As a multidisciplinary field of research, Serious Games can be applied to solve different problems in wide-ranging areas such as: education, military, health care and rehabilitation. In such areas, computer games design and technology can be used to provide the user with an entertainment or enjoyment component, while fulfilling other desired purposes, namely, educate, train (military strategies), cure and rehabilitate. The key purpose while playing the game is not the entertainment, or enjoyment, or fun, but another (more serious) purpose. In this research we focus on its potential impact on the health rehabilitation domain.
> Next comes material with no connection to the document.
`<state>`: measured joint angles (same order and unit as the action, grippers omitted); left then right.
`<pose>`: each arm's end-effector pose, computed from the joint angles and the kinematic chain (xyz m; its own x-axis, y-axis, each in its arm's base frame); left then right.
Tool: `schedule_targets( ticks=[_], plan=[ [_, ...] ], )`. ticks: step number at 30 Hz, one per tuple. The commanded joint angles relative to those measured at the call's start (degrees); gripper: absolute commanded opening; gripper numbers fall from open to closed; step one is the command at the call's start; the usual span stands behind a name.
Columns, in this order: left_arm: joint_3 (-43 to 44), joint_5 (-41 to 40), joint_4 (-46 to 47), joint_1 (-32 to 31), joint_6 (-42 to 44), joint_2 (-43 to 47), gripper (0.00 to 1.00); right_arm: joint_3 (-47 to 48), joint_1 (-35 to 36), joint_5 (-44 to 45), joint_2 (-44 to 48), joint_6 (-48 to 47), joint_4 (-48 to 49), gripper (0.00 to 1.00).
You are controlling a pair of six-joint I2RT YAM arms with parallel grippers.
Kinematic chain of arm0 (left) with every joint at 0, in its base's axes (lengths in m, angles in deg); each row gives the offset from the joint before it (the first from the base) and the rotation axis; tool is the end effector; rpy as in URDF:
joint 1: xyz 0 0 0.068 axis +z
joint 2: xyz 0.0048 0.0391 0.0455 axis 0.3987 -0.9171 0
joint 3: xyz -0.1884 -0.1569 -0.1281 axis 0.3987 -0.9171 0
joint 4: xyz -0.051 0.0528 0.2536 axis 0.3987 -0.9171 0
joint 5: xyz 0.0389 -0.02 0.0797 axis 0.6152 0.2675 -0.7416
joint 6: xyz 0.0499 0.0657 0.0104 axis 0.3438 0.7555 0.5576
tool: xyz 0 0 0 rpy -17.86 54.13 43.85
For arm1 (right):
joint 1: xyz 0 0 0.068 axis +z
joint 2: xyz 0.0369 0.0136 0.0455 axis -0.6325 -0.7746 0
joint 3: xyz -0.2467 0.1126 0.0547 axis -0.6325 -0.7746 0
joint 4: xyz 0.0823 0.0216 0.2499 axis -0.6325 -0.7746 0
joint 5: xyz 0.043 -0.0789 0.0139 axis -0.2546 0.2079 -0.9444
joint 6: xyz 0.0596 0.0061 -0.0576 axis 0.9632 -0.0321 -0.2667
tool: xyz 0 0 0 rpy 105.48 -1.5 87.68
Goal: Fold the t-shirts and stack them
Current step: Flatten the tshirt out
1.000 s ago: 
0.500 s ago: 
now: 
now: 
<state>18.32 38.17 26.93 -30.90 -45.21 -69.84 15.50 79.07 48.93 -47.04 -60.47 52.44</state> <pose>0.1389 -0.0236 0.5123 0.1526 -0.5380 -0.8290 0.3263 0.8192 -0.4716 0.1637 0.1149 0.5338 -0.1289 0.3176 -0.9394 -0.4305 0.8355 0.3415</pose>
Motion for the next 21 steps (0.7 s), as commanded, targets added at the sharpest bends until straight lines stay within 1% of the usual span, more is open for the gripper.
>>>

Rehabilitation of patients from a wide variety of disabilities resulting from diseases or traumatic incidents has associated high costs due to the potential loss of work productivity and rising of patient rehabilitation expenses, contributing also to rapid social costs growth. Studies have shown that most patients can sometimes regress into depression as soon as the rehabilitation program starts, contributing to increasing the associated healthcare costs even more. In previous studies (Mendes et al., 2012; P. Rego, Moreira, & Reis, 2010; P. A. Rego, Moreira, & Reis, 2011, 2012), we have discussed issues and identified features that could benefit the rehabilitation process using Serious Games. Building on those discussions, our key objective here is to highlight our work regarding the design and implementation of a hardware-software architecture for the development of Serious Games in Health Rehabilitation; more specifically, an architectural framework to augment patients’ motivation during their recuperation plan and one that integrates the set of features we find as relevant to this process.

This paper extends our work presented in IJHISI (which was an extension of the work presented in the WorldCIST 2014 - World Conference on Information Systems and Technologies, in Madeira, Portugal (P. A. Rego, Moreira, & Reis, 2014a). The rest of the paper is structured as follows. The next section presents the motivation for using Serious Games in health rehabilitation and reviews Serious Games in this domain, organized by single and multiplayer prototypes. Following this, Section 3 presents examples of natural and multimodal user interfaces in rehabilitation. Section 4 discusses design considerations and system requirements for the developed architecture while Section 5 describes the framework architecture. Section 6 presents results of user testing using the described architecture, current work and some directions for future work. Finally, Section 7 summarizes the major conclusions.